Теперь все — сама жизнь, безусловно, кончилась. Еще раз выдержать этот психбольничный марафон, еще раз выйти отсюда, еще раз все начать сначала — да какие же силы нужны на все это?! Она же всего-то человек. Только человек.
— Ну, пошли, чего встала! — толкнула ее в спину одна из красномордых, и Елена послушно, словно окончательно лишившись воли, последовала за ней в надзорку.
Все та же переполненная палата для "буйных", для тех, кому прописан "особый надзор".
Грязное постельное белье, на койках — несколько человек, прикрученных к железным сеткам грязными веревками.
Наголо стриженные головы и искривленные, слюнявые рты, вопящие нечто бессмысленное и дикое…
Конец, конец! Всему конец… больше она отсюда не выйдет…
Елена не могла понять, как это случилось, только сутки вдруг промелькнули, словно единый миг. Что это было — потеря памяти, сознания? А может, естественная реакция психики — самоспасение, самозащита от перегрузки.
Утром следующего дня пришел Ворон. Конечно, он знал уже, что она — в первом отделении, причем снова — в надзорке. Хотя для чего было нужно помещать туда ее со всеми незажившими болячками, столь слабую еще после всего перенесенного, трудно было понять.
— Ну, здравствуй! — сказал ей Ворон. Он сел рядом, на краешек постели, и смешно склонил голову набок, как любопытный грач.
— Что тебя сейчас беспокоит?
— Повязки, — тихо сказала она. — Все намокло, до того противно…
— Так. — Ворон поднялся, нахмурился. — Подожди меня пять минуток… я сейчас!
И правда, через несколько минут Ворон, явно возбужденный, взбудораженный, принес откуда-то бикс со стерильными салфетками и позвал ее: "Пойдем, перевяжемся!"

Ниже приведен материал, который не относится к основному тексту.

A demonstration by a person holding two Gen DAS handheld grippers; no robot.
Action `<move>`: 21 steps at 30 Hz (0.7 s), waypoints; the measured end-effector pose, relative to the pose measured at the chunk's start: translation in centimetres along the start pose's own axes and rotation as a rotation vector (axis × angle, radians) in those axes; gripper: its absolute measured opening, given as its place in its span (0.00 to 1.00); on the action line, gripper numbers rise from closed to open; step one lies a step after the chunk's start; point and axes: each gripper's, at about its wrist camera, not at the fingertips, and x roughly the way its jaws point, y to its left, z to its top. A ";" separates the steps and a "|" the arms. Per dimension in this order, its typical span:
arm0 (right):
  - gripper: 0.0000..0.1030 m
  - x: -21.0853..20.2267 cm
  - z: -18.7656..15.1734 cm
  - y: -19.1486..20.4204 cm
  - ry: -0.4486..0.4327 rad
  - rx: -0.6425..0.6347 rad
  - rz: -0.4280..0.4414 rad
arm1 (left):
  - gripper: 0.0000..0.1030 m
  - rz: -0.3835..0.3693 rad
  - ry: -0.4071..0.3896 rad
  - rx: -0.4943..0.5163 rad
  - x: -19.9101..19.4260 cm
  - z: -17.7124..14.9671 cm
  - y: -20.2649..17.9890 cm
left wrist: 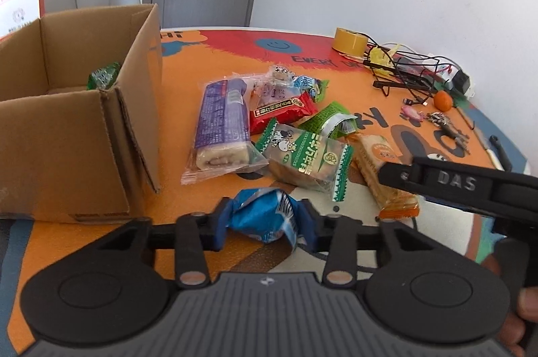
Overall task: Organize snacks
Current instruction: 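Grasp the blue snack pack with the left tool while the right tool grasps the orange-labelled pastry, then carry the blue pack and orange-labelled pastry with both tools over the cardboard box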
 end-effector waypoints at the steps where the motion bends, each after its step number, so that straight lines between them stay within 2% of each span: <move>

Елена удивилась: "А вы, умеете?"
— Маленько! — усмехнулся он. — Маленько умею. Я же все-таки во врачах числюсь…
В процедурной Елена легла на кушетку и показала Ворону свои болячки. Когда он снял наклейки с ягодицы, с живота и груди, он присвистнул. Все было пропитано густым зеленым гноем. Ворон покачал головой и почесал в затылке.
— Вот что, моя хорошая, — сказал он ей озабоченно. — Знаешь, я ведь не видел, что у тебя там. Кажется, свои возможности я переоценил… Да и перевязочного материала просто не хватит! Полежи немного, я сейчас вернусь…
И опять очень скоро, через несколько минут в коридоре послышался возбужденный голос Ворона, сдержанный гул голосов следовавших за ним врачей. В процедурную вошли человек восемь, Ворон — впереди.
Она съежилась под любопытствующими, холодными взглядами психиатров. Ворон тут же уловил ее состояние:
— Спокойно, Елена… спокойнее… повернись-ка… — он содрал уже снова прилипшую салфетку с ягодицы, — она, пропитанная гноем, плюхнулась, как тяжелая гадкая жаба, в подставленный лоток, и у обступивших кушетку врачей вырвался невольный возглас удивления и ужаса: на ягодице зияла обширная гнойная рана, последствие того "укольчика", с которого все в роддоме и началось.
— Ну, товарищи, что делать-то будем? — звенящим, готовым сорваться на гневный крик голосом, спросил Ворон своих молчавших коллег. — Чем лечить будем — аминазином? Седуксеном? Инсулиновыми шоками? А может, сульфозином?
Тяжкое молчание воцарилось в процедурке. Даже Ликуева, обычно столь самоуверенная, стояла озадаченная и притихшая.
— Так, Лена, — снова скомандовал Ворон. — А теперь постарайся, по возможности, снова лечь на спину.
Елена кое-как легла… И опять, когда обнажились гнойные раны на груди и гноящиеся швы после кесарева сечения, расползшиеся, багровые, врачи дружно охнули…
— Ну, коллеги, что же вы молчите-то! — начал закипать Ворон. — Чем будем ее лечить? И что за необходимость была переводить ее сюда?!
— Тише, тише, товарищ Воронин! — замахала на него руками, будто гусей гнала, Ликуева. — Вы что кричите, дорогой, больную перепугаете!.. Да, что-то не то у нас получилось…
Врачи, переговариваясь, вышли из процедурной. Вскоре по коридору опять забегали, затопали каблуки, кто-то куда-то звонил, кто-то с кем-то о чем-то договаривался. В отделении была тихая паника. Елена понимала, что весь этот шум, вся эта необъявленная врачебная война — из-за нее. Но ей было как-то все равно…
Слабость, усталость, физическая немощь владели ею, и на какое-то время она незаметно задремала.